Every year (now for >25 years) during the period between Christmas and New Year I have done an annual business plan (Mission, Vision, Objectives) for AFS Consulting using The Harvard Planner. But since I am a sole proprietor business the plan is a meld of business and personal. I have revenue targets (SWAGs?) and strategies, and expense management actions for my business, but The Harvard Planner prompts you to include Objectives in various personal categories: Health and Fitness, Personal Growth, Family and Friends, Community, Training/Education and Coaching. I evaluate my previous year’s plan and then craft a revised plan for the year about to begin. Even though I am in hiatus in The Philippines I undertook to review last year’s business plan and produce yet another version for 2020 – The Vision Year? As in most years past, some of my goals were met, or even exceeded, some faltered, and some proved wildly optimistic. It is discouraging, or amusing depending on my mood, that I have always exceeded my goal of getting down to 185 pounds. I find the most interesting aspect of my 2019 mission was my intention to further develop my publishing business, or more accurately, my further immersion/transition to my identity as an author/writer. To this end I had set up AFS Publishing, and attendant website, in 2018, and then a blog site in 2019 to promote my books. My blog, Travels with Myself, was launched in May of 2019 in some attempt to draw attention to afspublishing.ca and simultaneously describe my own journey of transition (and, it must be said, grief). My overly ambitious goal – to publish five books in 2019 – may perhaps have more accurately reflected my mental derangement last year. I’m still reflecting on my 2020 Mission and Objectives. I think I will cut back to merely four books this year. And simply cherry pick on coaching and consulting assignments, perhaps even wind-down AFS Consulting altogether, leaving more time to writing, though that produces precious little revenue.  What seems obvious however, while I am still in transition on many fronts I am unwilling to go quietly into retirement.

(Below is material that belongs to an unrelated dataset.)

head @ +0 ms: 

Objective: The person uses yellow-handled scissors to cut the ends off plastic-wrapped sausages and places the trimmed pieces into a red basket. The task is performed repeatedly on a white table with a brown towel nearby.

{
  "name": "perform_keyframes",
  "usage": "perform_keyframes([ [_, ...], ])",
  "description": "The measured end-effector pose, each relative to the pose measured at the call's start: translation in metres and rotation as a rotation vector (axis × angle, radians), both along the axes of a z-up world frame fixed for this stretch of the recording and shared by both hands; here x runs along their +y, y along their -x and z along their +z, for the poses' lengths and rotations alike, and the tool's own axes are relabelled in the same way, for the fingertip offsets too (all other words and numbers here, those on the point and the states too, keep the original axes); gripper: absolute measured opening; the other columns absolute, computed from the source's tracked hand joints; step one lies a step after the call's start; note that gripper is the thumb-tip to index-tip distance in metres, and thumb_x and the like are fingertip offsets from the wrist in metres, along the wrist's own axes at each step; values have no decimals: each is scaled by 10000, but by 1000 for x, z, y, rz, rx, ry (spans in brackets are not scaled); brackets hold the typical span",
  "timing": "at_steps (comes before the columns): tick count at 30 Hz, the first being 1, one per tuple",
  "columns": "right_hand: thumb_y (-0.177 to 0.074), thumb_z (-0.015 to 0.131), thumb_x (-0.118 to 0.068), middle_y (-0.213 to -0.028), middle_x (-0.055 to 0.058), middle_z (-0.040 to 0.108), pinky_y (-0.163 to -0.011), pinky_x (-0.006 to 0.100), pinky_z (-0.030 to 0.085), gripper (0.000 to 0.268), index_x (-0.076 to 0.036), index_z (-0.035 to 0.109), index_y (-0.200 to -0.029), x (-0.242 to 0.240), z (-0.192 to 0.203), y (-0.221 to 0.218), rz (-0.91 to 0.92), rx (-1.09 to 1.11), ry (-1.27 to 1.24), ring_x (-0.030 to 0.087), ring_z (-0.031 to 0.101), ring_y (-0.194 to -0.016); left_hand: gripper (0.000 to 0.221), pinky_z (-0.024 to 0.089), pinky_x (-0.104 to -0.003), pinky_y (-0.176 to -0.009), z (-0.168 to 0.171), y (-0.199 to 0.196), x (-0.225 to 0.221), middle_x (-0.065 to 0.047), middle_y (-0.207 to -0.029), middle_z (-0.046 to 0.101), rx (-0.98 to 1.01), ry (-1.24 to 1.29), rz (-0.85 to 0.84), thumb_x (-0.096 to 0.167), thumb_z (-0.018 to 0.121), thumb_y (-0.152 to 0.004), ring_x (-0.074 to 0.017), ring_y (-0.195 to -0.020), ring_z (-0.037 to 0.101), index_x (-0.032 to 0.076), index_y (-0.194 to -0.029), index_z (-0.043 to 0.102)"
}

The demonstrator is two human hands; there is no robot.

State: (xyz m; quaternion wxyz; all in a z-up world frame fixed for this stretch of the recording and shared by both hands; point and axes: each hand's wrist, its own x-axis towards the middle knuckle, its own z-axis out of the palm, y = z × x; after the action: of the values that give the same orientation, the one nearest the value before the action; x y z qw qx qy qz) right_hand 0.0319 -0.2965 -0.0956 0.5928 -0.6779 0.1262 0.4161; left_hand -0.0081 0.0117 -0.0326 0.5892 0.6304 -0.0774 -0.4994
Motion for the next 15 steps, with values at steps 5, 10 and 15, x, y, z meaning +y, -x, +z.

And last, I heard on December 31 (but morning of December 30 in Ottawa) that my very good friend and long time colleague from AECL, JC Paquin has died. He suffered from a number of ailments, principally COPD, and his quality of life was not great; but his mind was sharp. And that might be a curse. I went to see him in October before I left for The Philippines, fearing the worst might happen while I was gone. And the worst has happened. My heart goes out to Yolande, his long loyal wife. And to myself. I’m peculiarly glad Marlene is not here to suffer through the loss and pain of her friends.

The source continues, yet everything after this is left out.